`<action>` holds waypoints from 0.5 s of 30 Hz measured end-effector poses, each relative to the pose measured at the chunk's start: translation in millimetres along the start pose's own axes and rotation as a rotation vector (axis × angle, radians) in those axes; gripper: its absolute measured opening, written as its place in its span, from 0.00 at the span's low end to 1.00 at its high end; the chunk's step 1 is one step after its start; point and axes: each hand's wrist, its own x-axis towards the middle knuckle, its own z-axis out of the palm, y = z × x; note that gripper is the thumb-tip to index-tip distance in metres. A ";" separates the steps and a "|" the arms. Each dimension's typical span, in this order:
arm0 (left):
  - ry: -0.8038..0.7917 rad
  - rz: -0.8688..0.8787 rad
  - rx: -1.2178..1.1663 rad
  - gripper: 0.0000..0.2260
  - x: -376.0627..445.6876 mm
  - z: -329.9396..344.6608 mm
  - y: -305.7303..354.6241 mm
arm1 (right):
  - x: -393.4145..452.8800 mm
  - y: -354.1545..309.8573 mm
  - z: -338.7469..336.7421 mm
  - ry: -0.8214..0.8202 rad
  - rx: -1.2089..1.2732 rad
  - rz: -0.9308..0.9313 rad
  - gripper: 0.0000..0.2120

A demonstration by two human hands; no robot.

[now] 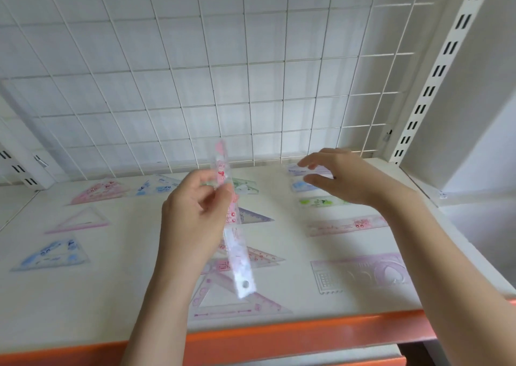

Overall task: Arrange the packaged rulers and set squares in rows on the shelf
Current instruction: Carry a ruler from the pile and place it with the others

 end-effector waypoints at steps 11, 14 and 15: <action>-0.079 -0.098 -0.223 0.18 -6.4 6.2 8.7 | -40.3 -19.2 -17.2 0.044 0.014 0.040 0.14; -0.029 -0.151 -0.325 0.07 -3.0 13.1 8.9 | -48.9 -16.7 -22.5 0.048 0.015 0.069 0.14; -0.011 -0.164 -0.336 0.05 -1.9 15.1 8.4 | -51.8 -14.9 -24.1 0.050 0.019 0.079 0.14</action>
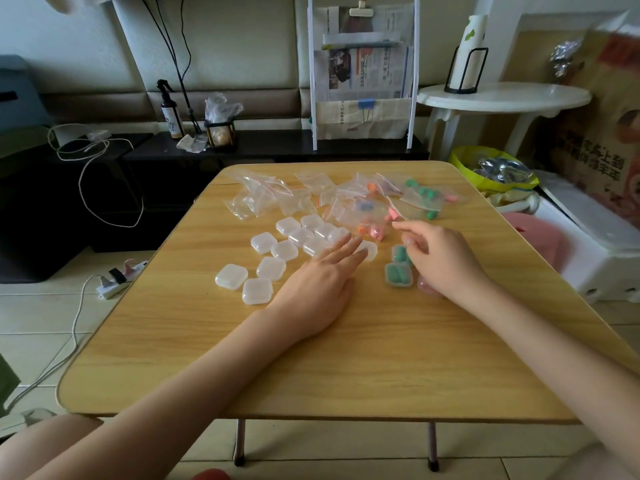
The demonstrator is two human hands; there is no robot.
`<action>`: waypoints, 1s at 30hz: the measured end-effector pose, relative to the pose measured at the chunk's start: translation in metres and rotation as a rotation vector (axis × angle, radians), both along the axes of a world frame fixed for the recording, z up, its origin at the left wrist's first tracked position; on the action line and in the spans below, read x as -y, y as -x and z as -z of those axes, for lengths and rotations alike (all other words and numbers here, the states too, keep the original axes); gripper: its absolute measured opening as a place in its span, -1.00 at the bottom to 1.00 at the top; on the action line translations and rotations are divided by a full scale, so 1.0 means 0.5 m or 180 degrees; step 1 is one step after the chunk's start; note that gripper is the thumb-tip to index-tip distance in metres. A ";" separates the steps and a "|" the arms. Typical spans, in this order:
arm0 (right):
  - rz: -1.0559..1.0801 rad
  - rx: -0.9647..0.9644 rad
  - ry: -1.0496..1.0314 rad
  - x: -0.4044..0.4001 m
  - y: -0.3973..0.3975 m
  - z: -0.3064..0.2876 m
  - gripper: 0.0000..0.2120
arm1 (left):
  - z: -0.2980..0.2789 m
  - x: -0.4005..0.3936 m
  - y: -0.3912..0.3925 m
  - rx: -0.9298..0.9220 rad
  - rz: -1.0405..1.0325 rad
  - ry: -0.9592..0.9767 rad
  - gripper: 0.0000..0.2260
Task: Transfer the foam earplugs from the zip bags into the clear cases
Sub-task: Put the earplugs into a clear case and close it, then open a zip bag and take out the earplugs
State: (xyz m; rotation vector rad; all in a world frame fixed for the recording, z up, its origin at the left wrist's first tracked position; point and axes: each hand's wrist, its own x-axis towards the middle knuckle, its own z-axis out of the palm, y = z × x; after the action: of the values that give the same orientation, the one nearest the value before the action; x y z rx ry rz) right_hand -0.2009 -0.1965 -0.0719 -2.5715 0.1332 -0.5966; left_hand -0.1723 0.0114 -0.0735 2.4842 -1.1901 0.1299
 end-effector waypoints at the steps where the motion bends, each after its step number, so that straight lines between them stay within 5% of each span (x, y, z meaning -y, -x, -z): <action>1: 0.0041 -0.0025 0.0060 0.005 -0.009 -0.004 -0.66 | 0.003 0.003 -0.008 0.0044 0.0027 -0.0086 -0.52; 9: -0.0132 -0.0298 0.0993 -0.015 -0.107 -0.039 -0.58 | 0.021 -0.001 -0.025 0.0079 0.0115 -0.0422 -0.46; 13: -0.0258 -0.0261 0.0595 -0.034 -0.114 -0.046 -0.65 | 0.021 0.001 -0.025 0.0111 0.0102 -0.0301 -0.46; 17: -0.0243 -0.0416 0.1071 -0.040 -0.112 -0.040 -0.79 | 0.023 0.000 -0.020 0.0409 0.0033 -0.0020 -0.50; 22: -0.0195 0.0447 0.0270 -0.035 -0.107 -0.042 -0.91 | 0.025 -0.007 -0.015 0.0446 0.0058 0.0774 -0.61; 25: -0.0662 0.0922 -0.0004 -0.042 -0.068 -0.058 -0.95 | 0.005 -0.010 -0.002 -0.0437 -0.0425 0.1746 -0.69; 28: -0.0958 0.1267 0.0494 -0.060 -0.018 -0.060 -0.94 | -0.021 -0.017 0.003 -0.1981 -0.0802 0.2758 -0.71; 30: -0.1021 0.1363 0.0752 -0.067 0.003 -0.054 -0.92 | -0.028 -0.023 0.004 -0.2483 -0.0812 0.3014 -0.77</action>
State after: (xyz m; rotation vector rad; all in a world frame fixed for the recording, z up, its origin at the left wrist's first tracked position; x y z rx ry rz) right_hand -0.2022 -0.1628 -0.0451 -2.5358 -0.5108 -1.0652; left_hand -0.1742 0.0227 -0.0598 1.5603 -0.3291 -0.1669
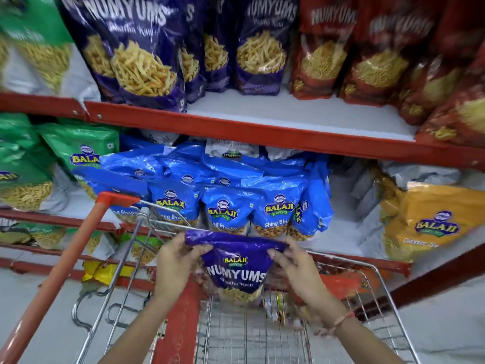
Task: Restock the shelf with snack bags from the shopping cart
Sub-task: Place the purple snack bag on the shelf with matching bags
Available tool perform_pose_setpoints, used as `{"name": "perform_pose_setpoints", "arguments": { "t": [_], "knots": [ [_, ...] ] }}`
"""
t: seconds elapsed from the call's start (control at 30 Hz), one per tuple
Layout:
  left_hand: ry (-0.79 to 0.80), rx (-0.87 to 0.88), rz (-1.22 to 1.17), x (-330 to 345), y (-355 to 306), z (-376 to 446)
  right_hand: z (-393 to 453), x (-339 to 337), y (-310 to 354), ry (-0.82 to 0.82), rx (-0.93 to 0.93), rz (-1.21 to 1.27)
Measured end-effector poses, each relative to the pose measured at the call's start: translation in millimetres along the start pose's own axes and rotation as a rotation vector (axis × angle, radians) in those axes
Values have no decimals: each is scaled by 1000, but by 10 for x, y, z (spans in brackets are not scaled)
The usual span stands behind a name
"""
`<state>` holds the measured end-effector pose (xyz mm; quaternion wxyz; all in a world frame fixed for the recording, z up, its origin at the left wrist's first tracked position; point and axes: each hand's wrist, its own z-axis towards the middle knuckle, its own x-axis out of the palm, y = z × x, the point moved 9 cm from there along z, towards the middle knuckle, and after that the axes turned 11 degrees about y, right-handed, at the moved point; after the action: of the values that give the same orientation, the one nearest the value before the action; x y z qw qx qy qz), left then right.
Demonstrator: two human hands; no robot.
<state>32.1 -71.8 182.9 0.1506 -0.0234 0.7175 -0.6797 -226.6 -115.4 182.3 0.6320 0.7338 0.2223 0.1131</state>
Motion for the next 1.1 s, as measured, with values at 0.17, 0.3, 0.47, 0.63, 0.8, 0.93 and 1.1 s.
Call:
{"name": "perform_pose_setpoints", "arguments": {
  "t": [0.17,0.3,0.47,0.63,0.8,0.93,1.1],
  "knots": [
    [4,127,-53,-47,-826,155,55,-268,812,-11,-102,70],
    [-3,178,-139,-75,-1414,410,58,-543,1535,-35,-201,69],
    [39,382,-167,-17,-2585,572,13,-833,2551,-6,-384,83],
    [19,573,-165,-58,-3586,693,18,-1105,3447,-49,-532,1],
    [-36,601,-288,-103,-4061,1071,348,-1332,3999,-75,-578,0],
    [-19,544,-402,-43,-4018,1496,810,-1487,4094,-119,-548,22],
    [-33,517,-488,6,-3935,1976,1335,-1592,4074,-168,-518,154]
  ]
}}
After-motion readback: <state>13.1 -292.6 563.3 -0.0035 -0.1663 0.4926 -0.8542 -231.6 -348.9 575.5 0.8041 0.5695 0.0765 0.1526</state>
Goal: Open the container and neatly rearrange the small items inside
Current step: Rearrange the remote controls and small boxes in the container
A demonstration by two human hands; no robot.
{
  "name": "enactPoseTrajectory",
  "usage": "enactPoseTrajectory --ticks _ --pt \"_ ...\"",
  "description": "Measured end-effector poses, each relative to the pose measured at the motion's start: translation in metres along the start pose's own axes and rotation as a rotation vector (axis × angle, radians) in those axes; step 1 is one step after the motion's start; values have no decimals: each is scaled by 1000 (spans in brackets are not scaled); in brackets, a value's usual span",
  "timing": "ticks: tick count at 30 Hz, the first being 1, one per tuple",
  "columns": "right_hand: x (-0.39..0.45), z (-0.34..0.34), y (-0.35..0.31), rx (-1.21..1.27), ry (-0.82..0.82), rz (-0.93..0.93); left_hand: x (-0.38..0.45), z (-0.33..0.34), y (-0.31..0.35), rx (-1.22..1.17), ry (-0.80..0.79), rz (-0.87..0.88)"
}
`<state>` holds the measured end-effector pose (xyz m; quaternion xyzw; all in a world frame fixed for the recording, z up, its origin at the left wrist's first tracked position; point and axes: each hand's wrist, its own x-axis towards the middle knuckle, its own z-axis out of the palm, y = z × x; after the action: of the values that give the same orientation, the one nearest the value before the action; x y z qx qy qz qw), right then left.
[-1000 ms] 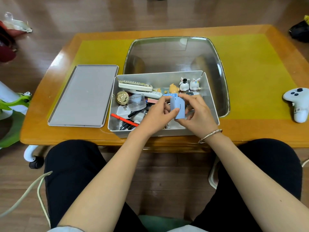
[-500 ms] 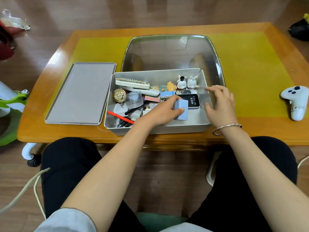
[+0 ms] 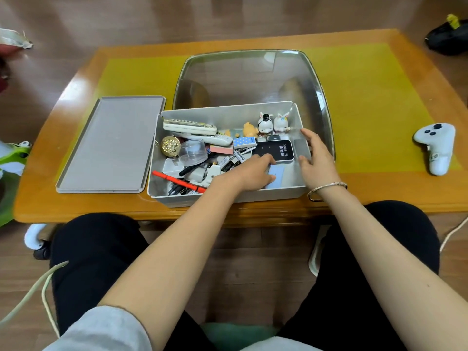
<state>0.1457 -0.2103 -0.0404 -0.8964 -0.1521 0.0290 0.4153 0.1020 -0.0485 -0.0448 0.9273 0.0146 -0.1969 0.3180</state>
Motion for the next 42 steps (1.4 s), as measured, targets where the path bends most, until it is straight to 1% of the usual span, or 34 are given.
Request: enactPoseTrajectory --ticks 3,5,6,8,11,14,17,22,29,33,35,36,38,40,42 --pt "0 -6 1 34 -41 9 -11 -6 2 -40 55 23" --pt "3 -11 4 34 -85 -3 -21 -7 3 -61 22 25" --pt "5 -13 6 35 -109 3 -26 -6 5 -33 -14 17" --pt "8 -15 7 39 -130 24 -34 -2 7 76 -75 9" --pt "7 -11 8 31 -95 8 -34 4 14 248 -82 52" --pt "6 -7 10 7 -61 -19 -30 15 28 398 -38 114" --pt "6 -6 12 7 -45 -19 -26 25 39 498 53 185" --pt "5 -4 12 8 -26 -39 -26 27 36 487 89 200" --pt "5 -4 11 -8 10 -3 -28 24 32 424 31 181" --pt "3 -9 5 26 34 -5 -33 24 31 445 62 201" --pt "1 -12 2 12 76 -43 -36 24 31 452 103 220" --pt "0 -14 0 -20 106 -92 -37 24 30 457 132 227" --pt "-4 -20 -5 -124 146 -272 -40 26 27 474 197 230" --pt "-7 -21 -10 -289 79 -429 -44 27 22 499 260 213" --pt "-8 -17 -17 -476 -57 -448 -47 28 17 518 312 189"
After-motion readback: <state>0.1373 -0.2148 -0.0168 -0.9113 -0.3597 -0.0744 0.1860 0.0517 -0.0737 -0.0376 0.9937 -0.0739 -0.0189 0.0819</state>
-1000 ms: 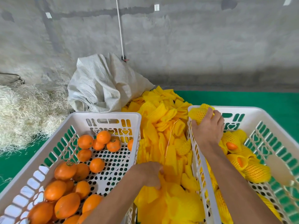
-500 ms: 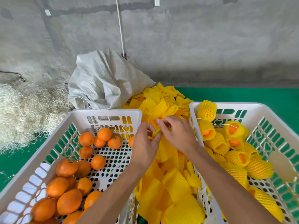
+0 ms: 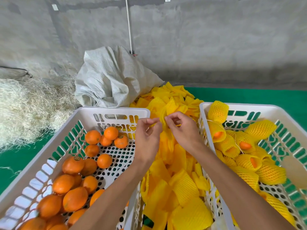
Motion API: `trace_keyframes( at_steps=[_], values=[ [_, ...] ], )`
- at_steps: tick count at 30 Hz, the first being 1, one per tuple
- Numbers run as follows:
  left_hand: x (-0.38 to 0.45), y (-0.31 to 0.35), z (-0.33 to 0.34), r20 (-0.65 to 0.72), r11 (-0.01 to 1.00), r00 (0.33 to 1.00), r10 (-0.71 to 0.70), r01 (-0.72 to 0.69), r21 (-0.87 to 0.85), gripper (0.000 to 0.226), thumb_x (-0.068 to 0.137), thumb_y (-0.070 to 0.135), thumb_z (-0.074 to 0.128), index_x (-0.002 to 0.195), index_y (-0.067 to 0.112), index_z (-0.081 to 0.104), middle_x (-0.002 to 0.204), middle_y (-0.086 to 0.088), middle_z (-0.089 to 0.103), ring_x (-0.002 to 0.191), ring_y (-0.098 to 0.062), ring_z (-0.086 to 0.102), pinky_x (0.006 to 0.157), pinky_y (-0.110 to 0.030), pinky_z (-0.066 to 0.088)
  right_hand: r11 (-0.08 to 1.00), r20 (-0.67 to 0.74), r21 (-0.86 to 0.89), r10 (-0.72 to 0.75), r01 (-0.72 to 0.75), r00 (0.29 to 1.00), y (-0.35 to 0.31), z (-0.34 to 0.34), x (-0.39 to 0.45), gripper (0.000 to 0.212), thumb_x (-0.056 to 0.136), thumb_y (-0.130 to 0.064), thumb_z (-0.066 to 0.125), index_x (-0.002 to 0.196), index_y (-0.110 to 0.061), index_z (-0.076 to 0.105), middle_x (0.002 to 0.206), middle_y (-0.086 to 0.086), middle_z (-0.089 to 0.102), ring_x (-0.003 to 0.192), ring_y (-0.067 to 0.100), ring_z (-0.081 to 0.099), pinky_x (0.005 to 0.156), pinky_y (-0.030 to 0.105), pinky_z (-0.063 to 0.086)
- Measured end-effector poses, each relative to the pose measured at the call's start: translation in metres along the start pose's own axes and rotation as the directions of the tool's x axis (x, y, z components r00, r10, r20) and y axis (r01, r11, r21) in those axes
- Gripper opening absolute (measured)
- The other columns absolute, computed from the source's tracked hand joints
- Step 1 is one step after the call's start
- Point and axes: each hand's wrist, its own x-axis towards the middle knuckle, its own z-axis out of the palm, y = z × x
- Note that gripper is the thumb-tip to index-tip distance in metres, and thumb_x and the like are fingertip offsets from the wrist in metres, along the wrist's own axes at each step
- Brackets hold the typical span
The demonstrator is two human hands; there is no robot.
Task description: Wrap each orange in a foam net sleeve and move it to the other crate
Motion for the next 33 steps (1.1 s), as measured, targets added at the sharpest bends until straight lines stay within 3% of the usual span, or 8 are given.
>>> trace_keyframes(
  at_steps=[5,9,13,18,23,28,31,33],
  values=[
    [0.004,-0.004,-0.002,0.02,0.998,1.0,0.019,-0.02,0.066,0.015,0.097,0.02,0.075,0.098,0.008,0.066,0.098,-0.013,0.073,0.099,-0.032,0.071,0.095,-0.055,0.058,0.992,0.002,0.086,0.096,-0.096,0.995,0.002,0.004,-0.003,0.034,0.093,-0.057,0.066,0.089,-0.024,0.072,0.081,-0.014,0.072,0.074,0.002,0.066,0.067,0.018,0.048],
    [0.003,-0.005,0.001,0.004,0.994,0.999,-0.046,0.046,0.098,0.029,0.089,0.028,0.083,0.105,0.012,0.064,0.106,-0.009,0.07,0.104,-0.029,0.071,0.094,-0.056,0.058,0.989,-0.007,0.144,0.024,-0.023,1.0,-0.004,0.001,-0.004,0.036,0.098,-0.048,0.064,0.075,-0.021,0.068,0.06,-0.01,0.057,0.057,0.002,0.049,0.055,0.018,0.039],
    [0.005,-0.003,0.0,-0.049,0.996,0.998,-0.037,0.041,0.081,0.026,0.093,0.018,0.079,0.111,0.006,0.065,0.104,-0.007,0.071,0.1,-0.025,0.071,0.09,-0.04,0.059,0.981,0.026,0.189,0.046,-0.05,0.999,-0.005,0.002,-0.004,0.025,0.096,-0.039,0.069,0.094,-0.015,0.074,0.083,-0.001,0.074,0.078,0.014,0.069,0.07,0.031,0.054],
    [0.009,-0.002,-0.004,-0.123,0.996,0.991,-0.046,0.055,0.068,0.021,0.092,-0.007,0.067,0.112,0.001,0.064,0.103,-0.015,0.068,0.09,-0.019,0.065,0.083,-0.034,0.057,0.999,0.033,0.036,0.007,-0.008,0.999,-0.002,0.002,-0.006,0.021,0.096,-0.026,0.072,0.115,-0.019,0.07,0.093,-0.012,0.073,0.086,0.002,0.07,0.072,0.019,0.056],
    [0.009,0.001,-0.005,-0.168,0.996,0.982,-0.083,0.084,-0.003,0.016,0.095,-0.001,0.063,0.107,0.009,0.063,0.081,0.003,0.06,0.066,-0.004,0.057,0.067,-0.034,0.053,0.991,0.021,-0.051,-0.126,0.127,0.992,-0.008,0.01,-0.006,0.014,0.094,-0.025,0.073,0.106,-0.017,0.073,0.1,-0.009,0.064,0.092,0.007,0.065,0.077,0.024,0.056],
    [0.004,0.002,0.001,-0.06,0.997,0.996,-0.067,0.069,0.037,0.039,0.09,0.032,0.08,0.116,0.011,0.06,0.113,-0.009,0.067,0.104,-0.028,0.068,0.09,-0.046,0.058,0.974,0.0,-0.105,-0.202,0.2,0.979,-0.01,0.016,-0.01,0.016,0.097,-0.02,0.07,0.112,-0.015,0.072,0.107,-0.01,0.065,0.1,0.003,0.064,0.084,0.017,0.053],
    [0.006,0.0,0.0,-0.086,0.999,0.996,-0.015,0.019,0.05,0.028,0.099,0.022,0.072,0.118,0.004,0.062,0.113,-0.015,0.067,0.102,-0.031,0.069,0.087,-0.051,0.062,0.994,-0.025,-0.009,-0.11,0.11,0.994,-0.014,0.015,-0.01,0.007,0.099,-0.02,0.067,0.105,-0.02,0.071,0.094,-0.013,0.068,0.084,0.002,0.064,0.073,0.018,0.05],
    [0.009,-0.002,-0.004,-0.104,0.999,0.994,-0.026,0.029,0.026,0.017,0.104,0.009,0.062,0.118,0.0,0.065,0.109,-0.016,0.07,0.098,-0.031,0.069,0.086,-0.054,0.063,0.979,-0.051,0.195,0.076,-0.064,0.996,-0.017,0.014,-0.008,0.008,0.101,-0.019,0.064,0.102,-0.016,0.072,0.084,-0.003,0.073,0.072,0.013,0.065,0.065,0.03,0.052]
  ],
)
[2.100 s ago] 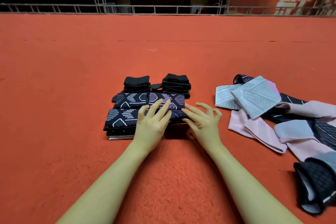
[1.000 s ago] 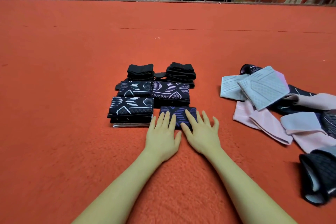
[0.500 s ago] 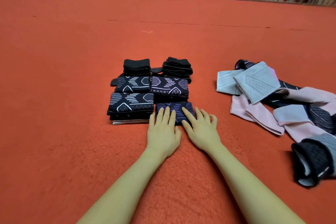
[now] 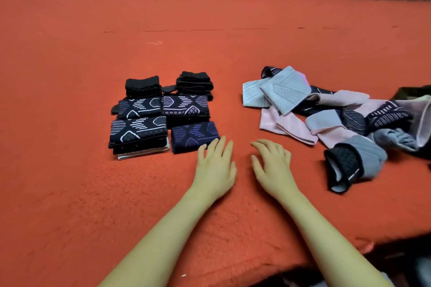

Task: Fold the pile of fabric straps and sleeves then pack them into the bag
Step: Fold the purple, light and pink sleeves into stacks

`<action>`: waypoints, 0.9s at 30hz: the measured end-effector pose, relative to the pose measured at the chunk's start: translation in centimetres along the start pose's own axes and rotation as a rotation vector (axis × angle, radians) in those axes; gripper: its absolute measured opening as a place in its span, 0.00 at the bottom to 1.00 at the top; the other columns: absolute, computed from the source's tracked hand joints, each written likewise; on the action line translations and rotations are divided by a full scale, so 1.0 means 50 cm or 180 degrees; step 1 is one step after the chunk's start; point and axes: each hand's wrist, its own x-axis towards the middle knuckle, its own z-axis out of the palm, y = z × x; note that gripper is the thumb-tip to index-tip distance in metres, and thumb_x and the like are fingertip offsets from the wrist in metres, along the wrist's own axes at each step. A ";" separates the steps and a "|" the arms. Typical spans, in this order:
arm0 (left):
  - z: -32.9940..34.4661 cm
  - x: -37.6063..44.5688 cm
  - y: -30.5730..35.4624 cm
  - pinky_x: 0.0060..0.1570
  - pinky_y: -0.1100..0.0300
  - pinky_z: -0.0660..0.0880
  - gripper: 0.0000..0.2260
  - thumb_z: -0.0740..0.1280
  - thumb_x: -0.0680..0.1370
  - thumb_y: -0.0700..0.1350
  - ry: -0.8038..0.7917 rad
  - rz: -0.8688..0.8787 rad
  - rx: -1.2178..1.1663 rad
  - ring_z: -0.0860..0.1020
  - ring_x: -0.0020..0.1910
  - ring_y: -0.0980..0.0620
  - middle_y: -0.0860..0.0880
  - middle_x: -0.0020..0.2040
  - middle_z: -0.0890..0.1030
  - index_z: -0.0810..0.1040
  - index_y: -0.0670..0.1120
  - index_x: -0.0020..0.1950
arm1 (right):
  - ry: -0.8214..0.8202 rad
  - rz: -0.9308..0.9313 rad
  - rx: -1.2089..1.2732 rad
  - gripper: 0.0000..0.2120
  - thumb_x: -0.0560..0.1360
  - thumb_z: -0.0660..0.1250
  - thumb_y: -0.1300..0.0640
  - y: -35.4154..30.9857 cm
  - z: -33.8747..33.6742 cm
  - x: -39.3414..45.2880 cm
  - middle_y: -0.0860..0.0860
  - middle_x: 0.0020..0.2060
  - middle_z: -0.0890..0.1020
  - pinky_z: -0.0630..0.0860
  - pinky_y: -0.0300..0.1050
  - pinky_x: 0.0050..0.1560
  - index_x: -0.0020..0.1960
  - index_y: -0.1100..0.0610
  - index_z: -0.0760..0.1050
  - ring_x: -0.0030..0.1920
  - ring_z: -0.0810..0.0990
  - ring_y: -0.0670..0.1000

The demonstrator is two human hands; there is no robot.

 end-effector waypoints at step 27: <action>0.087 0.154 0.422 0.57 0.54 0.58 0.15 0.59 0.81 0.51 -0.0751 -0.0308 -0.1570 0.69 0.61 0.44 0.50 0.61 0.77 0.72 0.52 0.67 | 0.1132 0.0834 -0.1788 0.22 0.73 0.56 0.44 0.339 -0.163 -0.035 0.56 0.37 0.78 0.59 0.52 0.45 0.51 0.59 0.80 0.37 0.76 0.59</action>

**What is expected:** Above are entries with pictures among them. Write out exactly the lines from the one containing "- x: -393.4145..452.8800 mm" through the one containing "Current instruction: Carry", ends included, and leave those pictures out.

**Response area:**
  - x: -393.4145..452.8800 mm
  - y: -354.1545..309.8573 mm
  - z: -338.7469..336.7421 mm
  - ry: -0.8214..0.8202 rad
  - rx: -1.2089..1.2732 rad
  - rz: -0.9308..0.9313 rad
  - gripper: 0.0000..0.2120

A demonstration by two human hands; no robot.

[now] 

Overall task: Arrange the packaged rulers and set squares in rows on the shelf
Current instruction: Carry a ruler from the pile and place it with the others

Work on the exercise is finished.